= Hinsonville, Pennsylvania =

Former municipality in Chester County, Pennsylvania

Hinsonville is a former municipality in Chester County, Pennsylvania which is now largely replaced by the grounds of Lincoln University. It was established and mostly populated by free African American residents, with the acres of Hinsonville being first purchased by Edward Walls, a free black man who was born in Maryland, in 1793. The town was named for its first permanent resident, Emory Hinson, another Maryland-born free black man. Located six miles north of the Mason–Dixon line and at the crossroads of Russellville-Elkdale Road and Oxford-Jennersville Road in the southern tip of Upper Oxford Township, the agricultural community of Hinsonville became an ideal residence for African Americans escaping slavery in neighboring Maryland from the 1820s to the 1850s. By 1843–1845, when the Hosanna Meeting House (also known as the Hosanna A.U.M.P. Church) was established in town, Hinsonville had expanded considerably due to the flight of free black families from the South.

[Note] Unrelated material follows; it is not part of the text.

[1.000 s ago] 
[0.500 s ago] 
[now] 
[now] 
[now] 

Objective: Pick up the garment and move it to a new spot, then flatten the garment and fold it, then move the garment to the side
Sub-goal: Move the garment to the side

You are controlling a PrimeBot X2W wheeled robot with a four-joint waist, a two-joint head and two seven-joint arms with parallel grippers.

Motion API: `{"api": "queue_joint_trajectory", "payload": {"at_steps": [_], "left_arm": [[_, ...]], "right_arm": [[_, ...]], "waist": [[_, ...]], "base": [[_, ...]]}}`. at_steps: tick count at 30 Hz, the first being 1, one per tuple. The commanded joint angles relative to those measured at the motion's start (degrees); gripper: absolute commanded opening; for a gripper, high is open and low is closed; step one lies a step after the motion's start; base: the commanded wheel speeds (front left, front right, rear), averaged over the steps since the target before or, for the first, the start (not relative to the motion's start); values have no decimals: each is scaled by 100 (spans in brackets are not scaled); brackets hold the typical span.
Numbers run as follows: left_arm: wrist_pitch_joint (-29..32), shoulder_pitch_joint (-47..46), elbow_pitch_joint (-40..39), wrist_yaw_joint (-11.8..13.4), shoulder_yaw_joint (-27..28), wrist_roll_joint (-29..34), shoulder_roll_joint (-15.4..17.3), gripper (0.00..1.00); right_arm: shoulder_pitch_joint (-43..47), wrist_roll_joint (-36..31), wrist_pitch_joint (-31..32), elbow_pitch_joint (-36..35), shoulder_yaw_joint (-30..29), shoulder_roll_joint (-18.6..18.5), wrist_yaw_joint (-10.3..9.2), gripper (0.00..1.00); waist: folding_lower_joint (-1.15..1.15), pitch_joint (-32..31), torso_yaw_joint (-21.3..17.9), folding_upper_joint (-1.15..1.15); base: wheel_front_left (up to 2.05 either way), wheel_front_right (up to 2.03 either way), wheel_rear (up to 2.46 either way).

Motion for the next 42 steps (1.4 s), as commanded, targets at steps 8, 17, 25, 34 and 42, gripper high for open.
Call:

In 1854, James Ralston Amos, a founding trustee of the town, asked Rev. John Miller Dickey, a Presbyterian minister, and his wife, Sarah Emlen Cresson, a Quaker, to start what became the Ashmun Institute in Hinsonville. They named it after Jehudi Ashmun, a religious leader and social reformer. They founded the school for the education of African Americans, who had few opportunities for higher education. The school was supported by local residents to educate the young men of Hosanna Church in Christian religion; the original intent of Amos, in particular, was to help train black men as missionaries to Liberia. The success of the Ashmun Institute led to its growth into the surrounding town, eventually being renamed Lincoln University in 1866 after Abraham Lincoln's death. Hosanna was used as a station on the Underground Railroad, and at least eighteen congregants served in the 54th Massachusetts Infantry Regiment, the first African American regiment in the Union Army. Many more Hinsonville residents joined other US Colored Troops (USCT) regiments.

One of the town's most famous residents was Richard B. Fitzgerald, who, as a child, was relocated by his parents with his family from Delaware to a 25 acre farm near Hinsonville in order to reduce the risk to their children of being kidnapped by slave catchers and sold into slavery. Later, Fitzgerald would achieve prominence as a bricklayer and businessman.

As of 2017, the Hosanna A.U.M.P. Church is the only remaining architectural structure from Hinsonville. Descendants of Hinsonville's early residents still attend the church, as do some Lincoln students. In 2015, a memorial bench was placed near Hosanna in commemoration of the church by members of the Toni Morrison Society as part of their "Bench by the Road" program.